Now, on to FTC2. It bothers me that people are so enthusiastic about showing you visualizations of FTC1, but then they don't even mention how to visualize FTC2. Like, they probably don't have a visualization, so then they are like "well let's just be quiet about it here and nobody will ask". Even 3b1b does this, and i am like >:( wtf. So anyway, I think FTC2 can be visualized using the same picture as FTC1, but you just have to sort of use your brain in a different way? like you have to think about it in a different way, but it's the same picture!

So, let's be clear about what we are trying to show. If ${\displaystyle F}$ is some nice function, and is an antiderivative of ${\displaystyle f}$ (i.e., ${\displaystyle F'=f}$), then we have ${\displaystyle \int _{a}^{b}f(x)\,dx=F(b)-F(a)}$. So how do we visualize this? well the trick is, let's say you start with a function F. how the heck do you visualize it? well one way is to let F be a curve. then F' becomes the instantaneous slope. but it's hard to visualize that slope changing over time... so an alternative is, you let F be area, and then f just becomes the height (i.e., the curve). that allows us to visualize both functions nicely, just like in FTC1. but now, if we fix some point a, then let the area from a to x be F(x), we have a problem. because now F(a) is an area of 0, so we can't represent an arbitrary function F. so the trick is... for the moment, let's make the problem easier on ourselves by requiring that F(a)=0. Then, as long as F is "smooth" enough, we can represent F as an area. [PROOF?]
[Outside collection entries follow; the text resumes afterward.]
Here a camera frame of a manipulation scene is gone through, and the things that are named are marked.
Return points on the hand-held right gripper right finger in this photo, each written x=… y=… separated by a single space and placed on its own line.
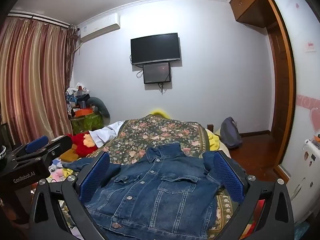
x=230 y=180

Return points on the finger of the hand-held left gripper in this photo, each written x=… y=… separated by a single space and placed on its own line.
x=61 y=143
x=37 y=143

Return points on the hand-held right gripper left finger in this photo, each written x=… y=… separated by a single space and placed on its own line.
x=95 y=177

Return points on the blue denim jacket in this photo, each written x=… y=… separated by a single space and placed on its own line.
x=160 y=192

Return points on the pile of clothes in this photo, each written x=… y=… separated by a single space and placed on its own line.
x=77 y=96

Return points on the brown cardboard box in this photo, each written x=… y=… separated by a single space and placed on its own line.
x=68 y=155

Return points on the red plush toy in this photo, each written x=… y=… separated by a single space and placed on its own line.
x=78 y=142

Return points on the pale yellow cloth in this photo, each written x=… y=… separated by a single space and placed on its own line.
x=67 y=173

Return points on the floor clutter pile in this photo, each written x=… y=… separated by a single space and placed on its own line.
x=58 y=173

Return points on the green patterned bag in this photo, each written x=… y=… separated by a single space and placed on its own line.
x=87 y=124

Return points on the orange box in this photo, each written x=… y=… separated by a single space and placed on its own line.
x=83 y=112

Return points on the yellow fleece blanket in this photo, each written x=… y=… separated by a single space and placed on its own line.
x=213 y=141

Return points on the white cloth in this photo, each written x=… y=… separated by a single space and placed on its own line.
x=105 y=133

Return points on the grey backpack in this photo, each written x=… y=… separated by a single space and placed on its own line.
x=230 y=135

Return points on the grey neck pillow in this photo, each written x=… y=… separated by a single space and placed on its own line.
x=102 y=107

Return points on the striped pink curtain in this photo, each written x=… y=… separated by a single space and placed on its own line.
x=32 y=80

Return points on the floral bedspread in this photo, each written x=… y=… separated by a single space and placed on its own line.
x=160 y=132

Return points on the yellow plush toy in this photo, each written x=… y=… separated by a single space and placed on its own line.
x=160 y=112

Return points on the brown wooden door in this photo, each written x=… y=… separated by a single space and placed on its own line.
x=285 y=80

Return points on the white air conditioner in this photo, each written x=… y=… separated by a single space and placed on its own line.
x=100 y=27

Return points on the white sliding wardrobe door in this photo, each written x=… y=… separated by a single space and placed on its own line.
x=305 y=80

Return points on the cake sticker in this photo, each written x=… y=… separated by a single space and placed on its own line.
x=310 y=46

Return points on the wooden overhead cabinet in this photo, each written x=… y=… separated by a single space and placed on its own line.
x=246 y=2

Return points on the wooden bed post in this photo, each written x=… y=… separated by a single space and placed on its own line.
x=210 y=127

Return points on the small black wall monitor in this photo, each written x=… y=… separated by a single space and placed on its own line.
x=157 y=72

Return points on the curtain rail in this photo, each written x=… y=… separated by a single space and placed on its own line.
x=40 y=18

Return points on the black wall television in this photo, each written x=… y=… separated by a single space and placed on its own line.
x=155 y=47

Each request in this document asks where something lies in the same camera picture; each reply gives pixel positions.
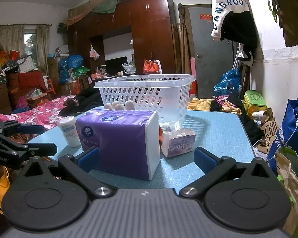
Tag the black clothing pile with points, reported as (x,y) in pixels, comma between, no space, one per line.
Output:
(87,99)

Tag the clear plastic bag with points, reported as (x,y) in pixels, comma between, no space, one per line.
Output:
(171,126)

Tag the white lettered sweater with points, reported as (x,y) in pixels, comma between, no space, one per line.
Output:
(219,10)

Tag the dark floral clothes pile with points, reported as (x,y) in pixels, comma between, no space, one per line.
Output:
(226,104)

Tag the green cloth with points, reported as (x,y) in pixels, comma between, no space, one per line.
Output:
(109,3)

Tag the pink floral blanket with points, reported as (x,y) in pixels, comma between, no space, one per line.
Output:
(34,112)

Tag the black monitor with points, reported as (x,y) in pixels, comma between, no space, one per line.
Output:
(116,65)

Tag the grey door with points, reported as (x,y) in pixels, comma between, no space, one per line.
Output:
(203,44)

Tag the white drying rack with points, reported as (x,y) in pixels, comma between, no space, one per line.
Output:
(236,57)

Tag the pink board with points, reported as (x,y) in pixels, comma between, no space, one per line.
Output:
(193,68)

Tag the white plastic bag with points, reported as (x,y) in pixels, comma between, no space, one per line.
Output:
(94,52)

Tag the patterned curtain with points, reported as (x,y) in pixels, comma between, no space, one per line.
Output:
(7,39)
(42,47)

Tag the white cotton pad roll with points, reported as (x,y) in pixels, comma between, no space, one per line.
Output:
(69,131)

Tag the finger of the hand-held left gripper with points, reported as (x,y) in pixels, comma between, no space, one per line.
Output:
(34,148)
(29,129)

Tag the wooden planks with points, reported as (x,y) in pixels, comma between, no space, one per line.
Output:
(183,42)

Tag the blue plastic bag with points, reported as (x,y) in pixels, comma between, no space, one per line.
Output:
(228,81)

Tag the red cloth covered cabinet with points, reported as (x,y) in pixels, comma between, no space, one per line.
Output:
(27,80)

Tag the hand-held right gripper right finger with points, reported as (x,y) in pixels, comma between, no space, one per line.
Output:
(206,159)

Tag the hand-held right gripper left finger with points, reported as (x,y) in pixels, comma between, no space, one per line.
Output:
(89,157)

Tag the black hanging garment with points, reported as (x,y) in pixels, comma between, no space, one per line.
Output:
(238,27)

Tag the blue shopping bag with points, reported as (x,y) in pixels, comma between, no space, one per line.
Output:
(288,129)

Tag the printed brown paper bag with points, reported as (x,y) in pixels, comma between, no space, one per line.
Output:
(270,129)

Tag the yellow orange blanket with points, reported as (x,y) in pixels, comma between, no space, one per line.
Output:
(201,104)

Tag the pile of blue bags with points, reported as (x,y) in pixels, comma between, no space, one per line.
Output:
(69,64)

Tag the brown wooden wardrobe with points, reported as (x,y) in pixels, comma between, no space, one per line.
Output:
(149,29)

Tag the beige lumpy object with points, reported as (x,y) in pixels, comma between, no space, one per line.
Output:
(119,105)

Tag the green box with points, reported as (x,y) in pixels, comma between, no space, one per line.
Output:
(254,100)

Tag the purple tissue pack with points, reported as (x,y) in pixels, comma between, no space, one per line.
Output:
(114,143)

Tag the small pink tissue packet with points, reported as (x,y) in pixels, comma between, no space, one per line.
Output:
(178,143)

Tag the red door sign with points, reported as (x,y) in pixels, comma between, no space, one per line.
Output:
(206,16)

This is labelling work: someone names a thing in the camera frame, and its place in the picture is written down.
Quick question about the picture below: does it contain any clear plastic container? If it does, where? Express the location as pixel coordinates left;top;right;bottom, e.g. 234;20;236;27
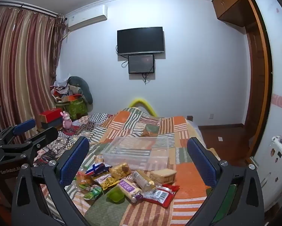
101;135;170;171

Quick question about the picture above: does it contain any red box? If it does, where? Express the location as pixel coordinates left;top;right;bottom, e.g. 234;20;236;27
39;108;64;124

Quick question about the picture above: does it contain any wooden overhead cabinet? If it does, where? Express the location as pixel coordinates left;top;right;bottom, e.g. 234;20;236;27
212;0;266;27

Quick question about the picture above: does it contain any yellow snack packet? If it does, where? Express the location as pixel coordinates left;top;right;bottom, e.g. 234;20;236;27
94;172;120;191

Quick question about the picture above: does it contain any purple label roll packet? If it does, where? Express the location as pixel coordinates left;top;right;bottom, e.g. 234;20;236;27
116;178;144;204

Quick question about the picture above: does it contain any white sliding door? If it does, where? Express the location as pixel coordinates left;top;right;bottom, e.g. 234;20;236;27
249;0;282;170

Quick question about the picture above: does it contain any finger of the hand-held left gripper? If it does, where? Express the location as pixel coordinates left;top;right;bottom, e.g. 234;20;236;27
3;127;59;162
0;118;36;144

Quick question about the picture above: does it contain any dark box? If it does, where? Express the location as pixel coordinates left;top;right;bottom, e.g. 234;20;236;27
41;119;64;130

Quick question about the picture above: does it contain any white air conditioner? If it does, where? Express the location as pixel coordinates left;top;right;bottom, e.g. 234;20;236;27
67;5;108;31

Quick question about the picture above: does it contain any pink plush toy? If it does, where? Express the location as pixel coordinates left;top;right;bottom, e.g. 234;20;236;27
61;111;73;129

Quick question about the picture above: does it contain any pile of clothes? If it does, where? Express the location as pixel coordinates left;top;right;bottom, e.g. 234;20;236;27
51;78;72;99

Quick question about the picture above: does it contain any blue snack packet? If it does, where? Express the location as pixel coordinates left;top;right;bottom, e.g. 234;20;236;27
86;162;112;177

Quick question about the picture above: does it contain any small green packet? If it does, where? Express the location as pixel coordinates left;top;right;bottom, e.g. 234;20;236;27
83;187;103;200

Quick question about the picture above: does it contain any yellow foam tube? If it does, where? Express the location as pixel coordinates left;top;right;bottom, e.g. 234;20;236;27
129;98;157;117

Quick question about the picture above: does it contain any white cabinet with stickers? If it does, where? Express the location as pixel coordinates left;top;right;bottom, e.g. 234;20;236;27
256;134;282;217

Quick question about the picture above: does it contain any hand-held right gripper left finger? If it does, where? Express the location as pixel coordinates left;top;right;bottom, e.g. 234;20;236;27
11;136;101;226

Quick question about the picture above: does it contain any orange flat box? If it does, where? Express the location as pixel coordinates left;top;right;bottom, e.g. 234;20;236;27
61;94;82;103

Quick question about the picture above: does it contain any green plastic cup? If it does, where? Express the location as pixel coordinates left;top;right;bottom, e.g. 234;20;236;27
107;187;126;203

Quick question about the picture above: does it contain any striped curtain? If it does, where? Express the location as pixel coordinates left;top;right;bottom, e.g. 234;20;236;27
0;2;66;132

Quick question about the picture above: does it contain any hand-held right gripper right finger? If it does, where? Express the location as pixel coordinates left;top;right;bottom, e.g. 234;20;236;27
186;137;265;226

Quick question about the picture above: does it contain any black wall television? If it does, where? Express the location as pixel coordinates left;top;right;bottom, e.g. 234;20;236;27
117;27;165;56

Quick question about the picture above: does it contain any orange clear packet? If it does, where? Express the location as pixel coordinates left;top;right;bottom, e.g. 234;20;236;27
75;167;94;191

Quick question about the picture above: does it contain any small black monitor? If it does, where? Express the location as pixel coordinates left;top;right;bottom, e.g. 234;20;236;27
128;54;155;74

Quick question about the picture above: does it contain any golden pastry packet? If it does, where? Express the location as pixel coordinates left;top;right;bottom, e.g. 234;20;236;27
109;161;132;179

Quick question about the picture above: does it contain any gold-edged biscuit pack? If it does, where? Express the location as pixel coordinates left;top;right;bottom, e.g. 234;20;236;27
132;169;155;192

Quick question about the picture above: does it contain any red snack packet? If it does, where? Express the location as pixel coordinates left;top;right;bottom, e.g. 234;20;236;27
142;185;180;209

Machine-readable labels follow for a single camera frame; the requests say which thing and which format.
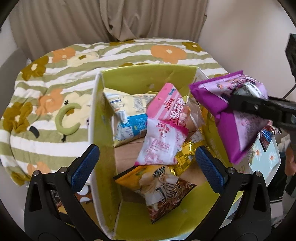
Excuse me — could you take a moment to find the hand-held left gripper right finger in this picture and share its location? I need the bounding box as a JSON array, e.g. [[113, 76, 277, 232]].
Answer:
[[185, 146, 272, 241]]

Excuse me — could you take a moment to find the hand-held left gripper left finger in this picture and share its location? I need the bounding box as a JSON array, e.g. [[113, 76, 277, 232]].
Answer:
[[24, 144, 109, 241]]

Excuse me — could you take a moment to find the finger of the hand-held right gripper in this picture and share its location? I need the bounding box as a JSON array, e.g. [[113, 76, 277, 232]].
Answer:
[[228, 91, 296, 134]]

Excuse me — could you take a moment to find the gold foil snack packet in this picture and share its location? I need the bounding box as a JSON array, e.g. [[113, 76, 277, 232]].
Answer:
[[169, 134, 208, 176]]

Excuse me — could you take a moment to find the purple snack packet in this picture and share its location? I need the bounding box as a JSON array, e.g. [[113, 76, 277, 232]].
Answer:
[[189, 71, 269, 164]]

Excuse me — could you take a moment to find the yellow brown snack packet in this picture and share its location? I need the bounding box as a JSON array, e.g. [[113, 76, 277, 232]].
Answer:
[[113, 164, 197, 224]]

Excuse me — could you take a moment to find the clear plastic snack packet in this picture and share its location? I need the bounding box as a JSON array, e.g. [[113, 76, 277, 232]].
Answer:
[[183, 96, 205, 130]]

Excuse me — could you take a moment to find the white pink snack packet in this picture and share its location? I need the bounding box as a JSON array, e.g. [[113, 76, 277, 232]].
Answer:
[[134, 117, 189, 166]]

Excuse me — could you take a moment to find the pink marshmallow packet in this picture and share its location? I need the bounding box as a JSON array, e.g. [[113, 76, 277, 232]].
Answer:
[[146, 83, 185, 127]]

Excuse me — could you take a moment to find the cream blue snack packet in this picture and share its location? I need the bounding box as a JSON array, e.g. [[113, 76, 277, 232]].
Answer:
[[103, 88, 158, 142]]

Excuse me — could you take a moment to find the green cardboard box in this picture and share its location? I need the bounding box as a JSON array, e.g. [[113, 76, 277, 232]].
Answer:
[[89, 64, 245, 241]]

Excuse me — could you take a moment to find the person's right hand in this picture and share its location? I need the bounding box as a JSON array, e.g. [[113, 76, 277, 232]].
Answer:
[[285, 144, 296, 177]]

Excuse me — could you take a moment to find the red blue snack packet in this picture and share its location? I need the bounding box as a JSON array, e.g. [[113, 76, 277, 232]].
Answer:
[[259, 125, 281, 152]]

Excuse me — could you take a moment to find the black device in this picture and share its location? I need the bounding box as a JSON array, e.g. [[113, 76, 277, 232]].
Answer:
[[285, 34, 296, 77]]

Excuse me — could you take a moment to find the floral striped blanket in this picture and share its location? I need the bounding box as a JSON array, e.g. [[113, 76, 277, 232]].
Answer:
[[0, 37, 229, 186]]

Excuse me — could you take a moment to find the grey headboard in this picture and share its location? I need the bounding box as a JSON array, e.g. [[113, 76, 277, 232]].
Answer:
[[0, 47, 26, 79]]

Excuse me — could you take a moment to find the beige curtain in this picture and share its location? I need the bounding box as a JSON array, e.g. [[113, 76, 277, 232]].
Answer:
[[9, 0, 208, 55]]

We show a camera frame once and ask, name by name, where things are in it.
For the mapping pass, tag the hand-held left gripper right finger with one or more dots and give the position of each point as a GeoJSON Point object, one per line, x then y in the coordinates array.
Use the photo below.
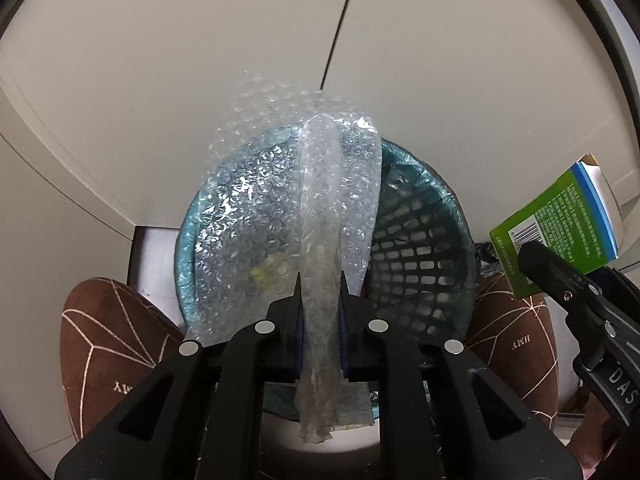
{"type": "Point", "coordinates": [400, 360]}

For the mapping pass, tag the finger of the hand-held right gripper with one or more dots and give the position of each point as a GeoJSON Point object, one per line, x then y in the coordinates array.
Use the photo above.
{"type": "Point", "coordinates": [625, 295]}
{"type": "Point", "coordinates": [575, 290]}

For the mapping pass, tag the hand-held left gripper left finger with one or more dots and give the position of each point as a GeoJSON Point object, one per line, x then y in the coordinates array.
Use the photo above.
{"type": "Point", "coordinates": [250, 360]}

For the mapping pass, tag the green medicine box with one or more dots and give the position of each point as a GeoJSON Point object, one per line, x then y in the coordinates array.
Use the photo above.
{"type": "Point", "coordinates": [560, 220]}

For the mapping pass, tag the teal mesh trash bin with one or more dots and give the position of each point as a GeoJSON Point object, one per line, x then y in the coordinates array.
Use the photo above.
{"type": "Point", "coordinates": [420, 260]}

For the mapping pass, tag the bubble wrap sheet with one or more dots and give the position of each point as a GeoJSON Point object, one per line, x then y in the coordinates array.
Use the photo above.
{"type": "Point", "coordinates": [320, 185]}

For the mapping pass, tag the person's right hand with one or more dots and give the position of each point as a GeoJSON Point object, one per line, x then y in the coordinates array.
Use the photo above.
{"type": "Point", "coordinates": [592, 435]}

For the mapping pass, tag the brown slipper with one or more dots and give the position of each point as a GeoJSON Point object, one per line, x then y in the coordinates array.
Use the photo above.
{"type": "Point", "coordinates": [110, 350]}
{"type": "Point", "coordinates": [520, 340]}

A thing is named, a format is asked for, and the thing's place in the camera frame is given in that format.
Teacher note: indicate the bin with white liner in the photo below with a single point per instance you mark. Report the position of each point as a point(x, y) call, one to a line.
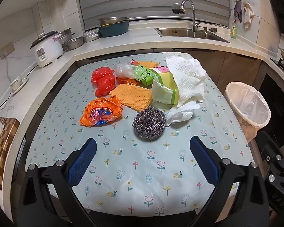
point(241, 97)

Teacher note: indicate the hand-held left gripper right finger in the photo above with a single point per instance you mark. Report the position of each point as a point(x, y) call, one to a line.
point(203, 160)

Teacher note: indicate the checkered wooden cutting board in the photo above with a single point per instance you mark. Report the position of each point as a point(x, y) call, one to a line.
point(4, 146)

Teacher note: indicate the large orange foam net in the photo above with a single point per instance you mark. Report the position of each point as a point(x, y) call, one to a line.
point(130, 97)

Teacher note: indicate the chrome faucet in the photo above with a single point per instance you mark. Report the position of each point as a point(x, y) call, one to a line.
point(193, 16)

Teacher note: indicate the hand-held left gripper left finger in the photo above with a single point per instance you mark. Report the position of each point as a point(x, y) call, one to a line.
point(81, 163)

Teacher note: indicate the kitchen counter with brown cabinets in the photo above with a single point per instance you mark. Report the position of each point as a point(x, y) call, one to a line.
point(132, 45)

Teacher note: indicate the orange snack wrapper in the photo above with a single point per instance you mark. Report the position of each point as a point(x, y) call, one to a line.
point(99, 113)

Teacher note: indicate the red plastic bag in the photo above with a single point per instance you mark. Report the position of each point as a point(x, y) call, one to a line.
point(104, 80)

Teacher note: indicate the wall outlet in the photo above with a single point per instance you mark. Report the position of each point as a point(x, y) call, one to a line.
point(6, 49)

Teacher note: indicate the steel wool scrubber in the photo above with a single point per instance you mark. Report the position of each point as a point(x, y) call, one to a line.
point(149, 123)

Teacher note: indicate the white rice cooker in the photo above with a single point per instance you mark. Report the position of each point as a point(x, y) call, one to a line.
point(47, 49)

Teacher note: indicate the stacked steel pots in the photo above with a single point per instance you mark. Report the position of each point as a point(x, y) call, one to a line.
point(66, 35)

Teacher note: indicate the floral tablecloth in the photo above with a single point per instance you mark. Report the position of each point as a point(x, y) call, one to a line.
point(132, 175)

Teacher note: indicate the black gas stove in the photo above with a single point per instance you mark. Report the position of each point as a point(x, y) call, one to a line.
point(282, 66)

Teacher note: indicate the large white paper towel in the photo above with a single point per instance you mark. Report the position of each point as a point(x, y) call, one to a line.
point(187, 80)

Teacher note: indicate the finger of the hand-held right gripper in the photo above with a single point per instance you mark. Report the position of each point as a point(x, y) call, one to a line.
point(272, 149)

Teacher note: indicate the green dish soap bottle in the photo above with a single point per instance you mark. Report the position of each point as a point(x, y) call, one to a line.
point(233, 30)

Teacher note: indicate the yellow-green tissue pack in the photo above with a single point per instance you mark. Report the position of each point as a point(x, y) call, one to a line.
point(164, 87)

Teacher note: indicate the blue plastic basin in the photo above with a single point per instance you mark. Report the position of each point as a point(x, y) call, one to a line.
point(114, 29)

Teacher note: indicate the steel sink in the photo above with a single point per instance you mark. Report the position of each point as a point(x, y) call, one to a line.
point(187, 33)

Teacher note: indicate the grey window blind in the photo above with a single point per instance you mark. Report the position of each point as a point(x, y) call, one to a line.
point(151, 2)

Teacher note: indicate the cream hanging cloth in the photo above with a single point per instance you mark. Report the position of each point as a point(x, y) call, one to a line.
point(248, 15)

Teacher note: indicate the small crumpled paper towel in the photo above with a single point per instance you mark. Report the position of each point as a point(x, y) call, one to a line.
point(179, 115)

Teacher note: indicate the white power strip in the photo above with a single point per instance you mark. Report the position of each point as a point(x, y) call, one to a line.
point(17, 82)

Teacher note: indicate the purple hanging cloth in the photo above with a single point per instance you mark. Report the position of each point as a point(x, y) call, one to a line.
point(237, 10)

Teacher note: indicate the flat steel basin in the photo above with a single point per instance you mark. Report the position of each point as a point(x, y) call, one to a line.
point(91, 37)

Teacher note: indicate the large steel bowl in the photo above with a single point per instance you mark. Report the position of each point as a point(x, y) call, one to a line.
point(113, 20)

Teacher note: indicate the pink wrapper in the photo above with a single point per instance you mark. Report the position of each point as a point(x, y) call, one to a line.
point(162, 69)

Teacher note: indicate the dark scrub stone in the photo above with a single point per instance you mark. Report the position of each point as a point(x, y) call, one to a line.
point(213, 30)

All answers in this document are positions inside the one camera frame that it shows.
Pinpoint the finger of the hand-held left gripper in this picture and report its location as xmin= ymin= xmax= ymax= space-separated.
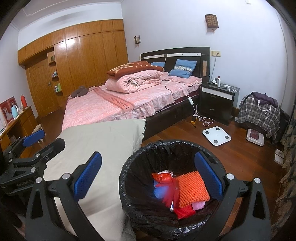
xmin=8 ymin=129 xmax=45 ymax=154
xmin=9 ymin=138 xmax=66 ymax=172

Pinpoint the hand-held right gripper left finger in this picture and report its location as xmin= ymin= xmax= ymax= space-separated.
xmin=25 ymin=152 xmax=109 ymax=241

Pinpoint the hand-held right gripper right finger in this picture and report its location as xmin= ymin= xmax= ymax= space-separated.
xmin=192 ymin=152 xmax=271 ymax=241

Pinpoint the orange foam mesh pad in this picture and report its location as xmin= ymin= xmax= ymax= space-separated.
xmin=174 ymin=171 xmax=211 ymax=208

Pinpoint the pink face mask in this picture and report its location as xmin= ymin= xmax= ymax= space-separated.
xmin=191 ymin=200 xmax=206 ymax=210

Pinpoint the red mesh fabric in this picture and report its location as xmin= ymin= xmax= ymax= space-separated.
xmin=155 ymin=179 xmax=181 ymax=208

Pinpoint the blue plastic bag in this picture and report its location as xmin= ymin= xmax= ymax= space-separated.
xmin=153 ymin=181 xmax=166 ymax=199

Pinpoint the trash bin with black bag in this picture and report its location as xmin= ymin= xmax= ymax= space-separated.
xmin=118 ymin=139 xmax=228 ymax=237

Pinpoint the small wooden stool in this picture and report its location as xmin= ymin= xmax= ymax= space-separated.
xmin=32 ymin=124 xmax=45 ymax=142

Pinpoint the wooden desk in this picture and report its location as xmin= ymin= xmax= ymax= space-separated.
xmin=0 ymin=105 xmax=38 ymax=158

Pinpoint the grey table cloth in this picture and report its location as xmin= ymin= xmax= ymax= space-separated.
xmin=43 ymin=119 xmax=147 ymax=241

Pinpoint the white bathroom scale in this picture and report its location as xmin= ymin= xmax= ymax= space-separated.
xmin=202 ymin=126 xmax=232 ymax=146

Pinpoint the white scale with red panel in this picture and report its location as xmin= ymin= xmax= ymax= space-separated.
xmin=246 ymin=128 xmax=265 ymax=147

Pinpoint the dark nightstand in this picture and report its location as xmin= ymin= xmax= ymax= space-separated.
xmin=199 ymin=80 xmax=235 ymax=127

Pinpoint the white cardboard box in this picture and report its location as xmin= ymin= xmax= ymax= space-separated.
xmin=274 ymin=148 xmax=284 ymax=166

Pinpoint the plaid cloth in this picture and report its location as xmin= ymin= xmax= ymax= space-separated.
xmin=238 ymin=94 xmax=281 ymax=142

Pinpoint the patterned curtain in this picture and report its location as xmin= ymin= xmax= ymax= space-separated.
xmin=275 ymin=100 xmax=296 ymax=223

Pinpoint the dark wooden bed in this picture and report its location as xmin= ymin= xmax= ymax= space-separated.
xmin=62 ymin=47 xmax=211 ymax=139

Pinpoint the white power strip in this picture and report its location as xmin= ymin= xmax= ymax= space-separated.
xmin=222 ymin=84 xmax=241 ymax=92

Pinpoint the dark purple cloth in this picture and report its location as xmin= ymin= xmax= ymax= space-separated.
xmin=252 ymin=91 xmax=278 ymax=107

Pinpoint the folded pink quilt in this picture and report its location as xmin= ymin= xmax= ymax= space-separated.
xmin=105 ymin=70 xmax=163 ymax=93

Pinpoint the wooden wardrobe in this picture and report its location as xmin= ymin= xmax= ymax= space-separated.
xmin=17 ymin=19 xmax=129 ymax=117

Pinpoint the blue pillow with patterned band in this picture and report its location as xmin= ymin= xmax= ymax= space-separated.
xmin=168 ymin=59 xmax=197 ymax=78

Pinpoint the folded brown blanket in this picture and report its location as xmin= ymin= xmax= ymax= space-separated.
xmin=106 ymin=61 xmax=164 ymax=79

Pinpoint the white floor cable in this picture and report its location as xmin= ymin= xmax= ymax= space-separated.
xmin=196 ymin=104 xmax=215 ymax=127

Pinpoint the bed controller cable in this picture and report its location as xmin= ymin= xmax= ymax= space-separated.
xmin=165 ymin=83 xmax=199 ymax=116

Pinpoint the white charger cable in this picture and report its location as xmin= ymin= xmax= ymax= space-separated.
xmin=257 ymin=100 xmax=272 ymax=120

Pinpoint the large wooden wall lamp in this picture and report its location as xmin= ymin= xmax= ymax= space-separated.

Now, what is the height of this graph? why, by FTC1 it must be that the height is F', which is f. so ${\displaystyle F(x)-0=\int _{a}^{x}f}$ as we wanted.

Now what if F is some function such that F(a) is not 0? then we can define G(x) := F(x) - F(a), so that G(a)=0. Apply the argument/visualization above, to get ${\displaystyle G(x)=\int _{a}^{x}G'}$. But ${\displaystyle G'=F'}$ so ${\displaystyle F(x)-F(a)=\int _{a}^{x}F'}$, and we are done.